### [Data below]
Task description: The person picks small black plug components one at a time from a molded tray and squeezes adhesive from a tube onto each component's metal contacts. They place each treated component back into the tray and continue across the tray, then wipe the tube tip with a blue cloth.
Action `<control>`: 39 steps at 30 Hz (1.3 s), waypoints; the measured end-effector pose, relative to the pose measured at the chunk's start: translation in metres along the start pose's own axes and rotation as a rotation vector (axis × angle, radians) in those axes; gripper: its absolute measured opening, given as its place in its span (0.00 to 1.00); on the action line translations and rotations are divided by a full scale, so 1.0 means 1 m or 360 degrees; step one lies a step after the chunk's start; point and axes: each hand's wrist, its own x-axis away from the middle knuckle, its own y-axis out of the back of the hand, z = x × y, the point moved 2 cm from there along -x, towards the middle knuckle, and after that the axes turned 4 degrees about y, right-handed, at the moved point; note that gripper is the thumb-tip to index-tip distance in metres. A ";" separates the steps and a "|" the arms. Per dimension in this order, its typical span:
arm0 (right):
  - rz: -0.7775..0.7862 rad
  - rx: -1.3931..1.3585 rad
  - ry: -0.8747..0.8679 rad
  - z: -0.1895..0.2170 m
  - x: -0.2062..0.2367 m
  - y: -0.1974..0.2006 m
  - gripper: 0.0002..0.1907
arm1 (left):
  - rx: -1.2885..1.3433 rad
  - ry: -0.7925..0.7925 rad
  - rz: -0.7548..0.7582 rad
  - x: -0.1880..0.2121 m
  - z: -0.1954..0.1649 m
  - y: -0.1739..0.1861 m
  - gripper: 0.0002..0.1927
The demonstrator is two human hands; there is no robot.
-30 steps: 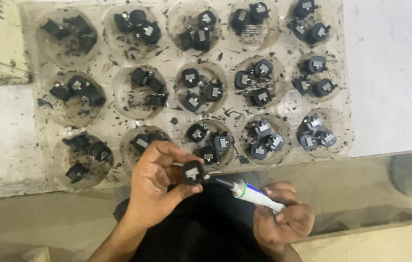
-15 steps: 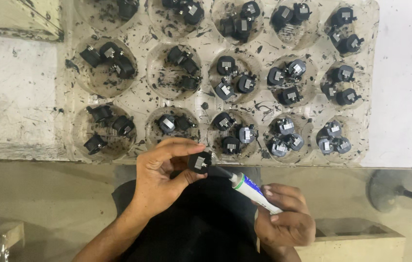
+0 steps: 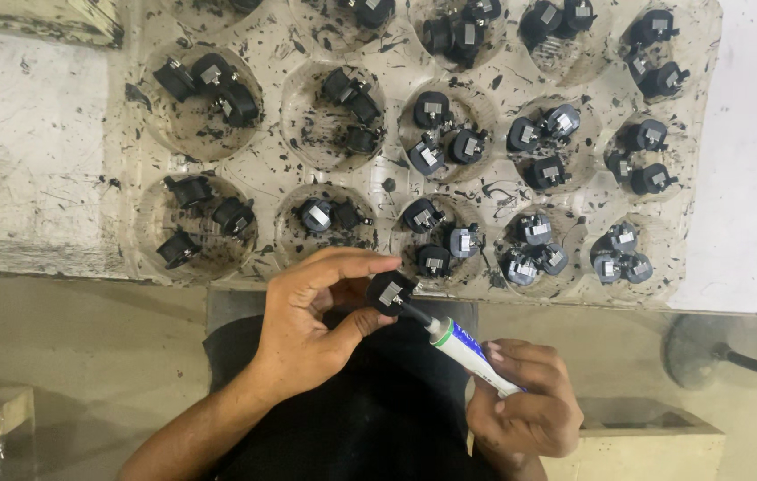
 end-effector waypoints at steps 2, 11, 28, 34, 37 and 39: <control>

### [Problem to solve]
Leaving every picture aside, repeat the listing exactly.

### [Response to the task]
Task description: The person picks small black plug components one at a time from a molded tray and squeezes adhesive from a tube onto each component's metal contacts. They place each treated component back into the tray and continue across the tray, then wipe the tube tip with a blue cloth.
Action `<control>`: 39 steps at 30 Hz (1.3 s), waypoints; the measured end-effector pose, relative to the pose measured at the chunk's start: translation in metres along the start pose's own axes and rotation as a rotation vector (axis × angle, radians) in those axes; gripper: its absolute measured opening, given as its place in its span (0.00 to 1.00); on the action line translations and rotations are divided by a full scale, so 1.0 means 1 m or 360 degrees; step one lies a step after the chunk's start; point and axes: each hand's wrist, its own x-axis away from the middle knuckle, its own y-axis out of the back of the hand, z = x × y, the point moved 2 cm from there along -x, towards the middle knuckle, and after that the axes turned 4 degrees about y, right-handed, at the moved point; note that gripper is the thumb-tip to index-tip distance in metres. A ";" separates the steps and a "|" the arms. Per dimension in this order, its typical span:
arm0 (right):
  - rz: -0.7775..0.7862 rad
  - rx: -1.3931..1.3585 rad
  - ry: -0.8747..0.8679 rad
  - z: -0.1895..0.2170 m
  - x: -0.2062..0.2367 m
  - y: -0.1974..0.2006 m
  - gripper: 0.0002..0.1907
arm1 (left):
  - rx: -1.2885..1.3433 rad
  - ry: -0.7925..0.7925 rad
  - rz: -0.7548..0.7582 rad
  - x: -0.1880..0.2121 m
  - z: -0.1954..0.1649 m
  - y: -0.1739..0.1861 m
  - gripper: 0.0002..0.1927
The demonstrator is two human hands; there is no robot.
-30 steps: 
-15 steps: 
+0 steps: 
 end-effector waypoints at steps 2, 11, 28, 34, 37 and 39: <control>

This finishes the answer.